With the rise of social media, the famous festival seems to have shifted from a musical experience to just another Instagram post
Love it or hate it, it’s pretty much guaranteed that every April social media will be taken over by photos and videos from Coachella Music Festival. Even those who have never been can recognize the famous Ferris wheel, know at least a handful of the acts and can’t help but see what celebrities and influencers attended different sets. While Coachella has transcended into something of a cultural pilgrimage for millennials, it begs the question: is it even about music anymore?
Coachella started in 1999 and, with the exception of 2000, has gone strong ever since in creating one of the most popular music festivals. The festival began with founders Paul Tollett and Rick Van Santen and the music promoting company, Goldenvoice. The founders believed in 1999 “a combination of niche audiences for music unable to get on pop radio will attract the 70,000 people they need to turn a profit with just $50 daily admission fees.” Coachella’s roots are in showcasing under-the-radar artists and celebrating music.

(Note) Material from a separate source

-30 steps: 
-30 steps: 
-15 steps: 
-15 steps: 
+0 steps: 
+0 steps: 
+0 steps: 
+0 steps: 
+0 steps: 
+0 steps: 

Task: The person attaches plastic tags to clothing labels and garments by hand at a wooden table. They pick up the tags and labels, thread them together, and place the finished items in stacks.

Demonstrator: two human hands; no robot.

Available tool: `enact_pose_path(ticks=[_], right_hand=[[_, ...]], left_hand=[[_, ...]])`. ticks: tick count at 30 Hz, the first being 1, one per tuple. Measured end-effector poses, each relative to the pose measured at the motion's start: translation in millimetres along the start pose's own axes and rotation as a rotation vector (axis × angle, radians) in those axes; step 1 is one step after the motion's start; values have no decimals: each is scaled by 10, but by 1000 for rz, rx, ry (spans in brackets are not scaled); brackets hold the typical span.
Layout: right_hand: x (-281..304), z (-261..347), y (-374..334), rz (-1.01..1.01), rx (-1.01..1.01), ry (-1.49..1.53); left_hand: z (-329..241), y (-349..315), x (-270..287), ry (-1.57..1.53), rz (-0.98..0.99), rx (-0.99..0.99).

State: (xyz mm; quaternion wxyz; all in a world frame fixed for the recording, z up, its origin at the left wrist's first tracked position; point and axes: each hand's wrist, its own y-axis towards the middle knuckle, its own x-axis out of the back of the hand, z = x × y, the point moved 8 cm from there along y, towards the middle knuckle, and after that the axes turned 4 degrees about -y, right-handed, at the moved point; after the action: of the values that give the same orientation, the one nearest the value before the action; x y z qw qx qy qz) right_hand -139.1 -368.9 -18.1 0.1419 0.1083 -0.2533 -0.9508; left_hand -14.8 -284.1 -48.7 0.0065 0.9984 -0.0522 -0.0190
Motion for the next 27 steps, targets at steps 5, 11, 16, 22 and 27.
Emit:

Now though, Coachella has been dubbed the “Influencer Olympics” because of how the focus of the festival appears to have shifted from simply enjoying artists and music to who can have the best outfit or get the most attention on social media.

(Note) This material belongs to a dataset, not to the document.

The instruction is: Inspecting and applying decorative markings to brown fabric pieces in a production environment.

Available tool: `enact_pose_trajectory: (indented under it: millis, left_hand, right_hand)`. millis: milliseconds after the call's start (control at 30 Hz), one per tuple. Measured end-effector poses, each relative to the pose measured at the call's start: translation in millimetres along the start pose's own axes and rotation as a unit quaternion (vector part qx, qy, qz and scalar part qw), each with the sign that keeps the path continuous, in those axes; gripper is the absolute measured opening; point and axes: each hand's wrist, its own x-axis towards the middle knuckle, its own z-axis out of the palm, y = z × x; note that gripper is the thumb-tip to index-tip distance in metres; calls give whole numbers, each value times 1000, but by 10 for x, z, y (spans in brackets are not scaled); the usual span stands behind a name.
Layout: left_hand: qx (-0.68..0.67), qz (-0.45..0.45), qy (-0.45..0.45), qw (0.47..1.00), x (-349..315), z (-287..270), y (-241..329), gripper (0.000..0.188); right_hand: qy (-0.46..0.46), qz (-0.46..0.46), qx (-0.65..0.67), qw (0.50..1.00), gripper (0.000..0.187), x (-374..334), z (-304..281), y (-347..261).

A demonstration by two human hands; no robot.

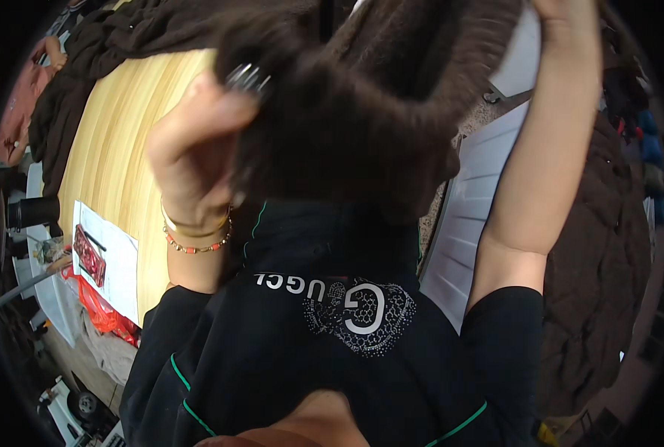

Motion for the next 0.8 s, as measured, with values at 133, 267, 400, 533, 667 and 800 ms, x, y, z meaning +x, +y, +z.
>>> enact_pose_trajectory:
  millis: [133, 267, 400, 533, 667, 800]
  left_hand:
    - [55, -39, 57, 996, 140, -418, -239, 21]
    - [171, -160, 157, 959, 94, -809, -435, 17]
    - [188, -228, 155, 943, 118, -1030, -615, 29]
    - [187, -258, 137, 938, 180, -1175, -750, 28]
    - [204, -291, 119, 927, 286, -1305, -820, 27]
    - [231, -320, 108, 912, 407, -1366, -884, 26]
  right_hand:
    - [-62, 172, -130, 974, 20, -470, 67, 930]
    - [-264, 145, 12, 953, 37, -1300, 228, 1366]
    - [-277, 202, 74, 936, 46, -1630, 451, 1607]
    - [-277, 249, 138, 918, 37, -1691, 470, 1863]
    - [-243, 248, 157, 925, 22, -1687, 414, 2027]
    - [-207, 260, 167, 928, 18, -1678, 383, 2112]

To be fair, the festival does still try to focus on music, continuously drawing some of music’s biggest names. Past acts include the talents of Kendrick Lamar, the Arctic Monkeys, The Lumineers, Calvin Harris and, of course, Beyoncé. And that’s the initial appeal of Coachella, and all festivals really: a chance to see a multitude of performers in one location at one time. Today though, it feels as if the festival and its performers serve as merely a backdrop for an Instagram photo.
This is especially true for actual influencers, Instagram celebrities with thousands or millions of followers, who have built Coachella into the cultural event it is today. I myself follow a small handful of influencers on Instagram and heavily debated muting their stories at one point, because I was tired of seeing them post about their outfits, makeup and sponsored parties.
But, for influencers, it really is their version of the Olympics because of how much brands will pay them for a single mention. In 2017, Forbes reported L.A. based fashion brand, Revlon, “… dressed 416 influencers, booked an entire hotel and opened a pop-up shop for guests to snap pictures and share it with their broad audience. The result? Revlon supposedly generated 4.4 billion social impressions, which was five times more than the festival’s underwriter H&M.”
While Coachella is about posting pictures and promoting brands for influencers, I hope the emphasis stays on the music for the sake of regular attendees. There’s absolutely nothing wrong with taking a couple of pictures or videos to post later. I do that too when I attend concerts. But, when the performances come second to waiting in lines for photo ops or spending time during a set thinking up the perfect caption, it might be time to rethink why you’re spending all that time and money.
I have no problem with people taking and sharing photos. My problem is that Coachella has been taken over by hashtags and likes instead of being a place to experience some of the best performers in the world. Music festivals are established on the idea that people want to escape the world for a fleeting moment to let loose and enjoy great music. Coachella already has the star power and cultural relevance to keep it sustained for years to come, so let’s hope Coachella, and those attending, bring it back to the music.